Credit: U.S. Army Photo
This 1-ton tank contains aging mustard gas awaiting destruction at the Army's Tooele, Utah, site.

Environmental and citizens groups have raised concerns about the Army's plan to burn mercury-containing mustard agent at its Tooele, Utah, chemical weapons disposal facility. The groups claim that incineration of the mustard agent will release into the air levels of mercury, dioxins, and other toxics that "are unsafe and unacceptable."

At issue is the Army's request to Utah's Department of Environmental Quality (DEQ) to modify its operating permit to burn mustard agent containing less than 1 ppm of mercury. "To barely meet federal mercury standards," says Craig Williams, director of the Chemical Weapons Working Group, the Army plans to slow down the rate at which 1-ton containers move through the incinerator.

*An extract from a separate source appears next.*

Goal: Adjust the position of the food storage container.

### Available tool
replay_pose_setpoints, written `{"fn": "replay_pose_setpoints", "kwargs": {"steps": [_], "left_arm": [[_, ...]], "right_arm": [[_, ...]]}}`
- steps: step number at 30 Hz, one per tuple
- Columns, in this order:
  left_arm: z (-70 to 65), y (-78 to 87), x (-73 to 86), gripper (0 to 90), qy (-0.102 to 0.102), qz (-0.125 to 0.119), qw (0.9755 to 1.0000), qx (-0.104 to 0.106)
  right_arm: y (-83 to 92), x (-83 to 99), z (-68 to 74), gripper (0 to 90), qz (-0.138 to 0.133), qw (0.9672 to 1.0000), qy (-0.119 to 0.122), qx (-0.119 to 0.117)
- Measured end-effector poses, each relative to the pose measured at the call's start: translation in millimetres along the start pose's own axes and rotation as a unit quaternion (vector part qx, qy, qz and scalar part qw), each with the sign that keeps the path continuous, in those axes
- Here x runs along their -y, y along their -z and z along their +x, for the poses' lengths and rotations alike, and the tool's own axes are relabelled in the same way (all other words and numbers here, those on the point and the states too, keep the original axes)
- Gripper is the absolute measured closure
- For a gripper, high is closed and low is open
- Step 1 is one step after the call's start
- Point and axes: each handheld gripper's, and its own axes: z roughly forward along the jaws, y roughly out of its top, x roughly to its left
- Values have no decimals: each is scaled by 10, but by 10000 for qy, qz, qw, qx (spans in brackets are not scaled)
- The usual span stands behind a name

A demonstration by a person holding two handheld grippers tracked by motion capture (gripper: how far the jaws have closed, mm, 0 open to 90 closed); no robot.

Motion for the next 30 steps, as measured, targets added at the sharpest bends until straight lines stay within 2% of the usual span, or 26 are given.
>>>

According to Martin D. Gray, manager for DEQ's chemical demilitarization section, DEQ assumes that all the mercury present will be volatilized and released to the environment because the incinerator will have no filtration system to trap it. The Army plans to use such a system later, Gray says, when it requests still another modification to its operating permit to burn mustard agent containing greater than 1 ppm of mercury.

Given its track record, Gray believes that the Army has submitted a modification to its operating permit that will meet federal regulations and "can be approved." But, he adds, "I can't say it will be approved until we review public comments and perform our risk assessment."

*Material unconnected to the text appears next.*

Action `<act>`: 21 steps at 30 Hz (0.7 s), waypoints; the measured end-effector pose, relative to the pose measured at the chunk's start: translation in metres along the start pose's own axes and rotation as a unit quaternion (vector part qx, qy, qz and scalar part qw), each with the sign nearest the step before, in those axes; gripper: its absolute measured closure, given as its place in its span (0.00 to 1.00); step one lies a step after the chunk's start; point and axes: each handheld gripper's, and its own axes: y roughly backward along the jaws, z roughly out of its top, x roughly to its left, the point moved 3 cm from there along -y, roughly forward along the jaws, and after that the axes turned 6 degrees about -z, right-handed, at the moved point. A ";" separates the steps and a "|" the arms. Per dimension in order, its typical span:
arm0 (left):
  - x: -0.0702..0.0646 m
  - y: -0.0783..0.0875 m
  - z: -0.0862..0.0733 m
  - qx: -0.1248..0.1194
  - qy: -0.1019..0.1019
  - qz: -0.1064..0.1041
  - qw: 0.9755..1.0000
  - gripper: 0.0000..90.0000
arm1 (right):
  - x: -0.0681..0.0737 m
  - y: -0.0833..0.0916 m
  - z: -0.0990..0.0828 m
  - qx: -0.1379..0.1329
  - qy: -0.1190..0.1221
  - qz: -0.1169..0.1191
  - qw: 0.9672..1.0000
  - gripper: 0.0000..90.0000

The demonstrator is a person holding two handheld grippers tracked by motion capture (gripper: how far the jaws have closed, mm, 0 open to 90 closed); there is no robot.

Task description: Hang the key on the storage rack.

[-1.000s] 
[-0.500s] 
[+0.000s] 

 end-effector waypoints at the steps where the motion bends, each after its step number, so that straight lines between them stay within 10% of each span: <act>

If the assessment shows that the Army's plan meets federal standards, DEQ will issue a modified operating permit, Gray says. The Army's contractor, EG&G, plans to begin "destruction operations later this summer," says Elizabeth A. Lowes, EG&G's environmental manager.

Williams says the Army's plan doesn't reduce the amount of mercury being released to the environment; it just extends the time period over which it is released. "This reflects the inadequacy of the regulation and the unwillingness of DEQ to act in the best interest of communities." He contends that it's safer to neutralize mustard agent than to burn it.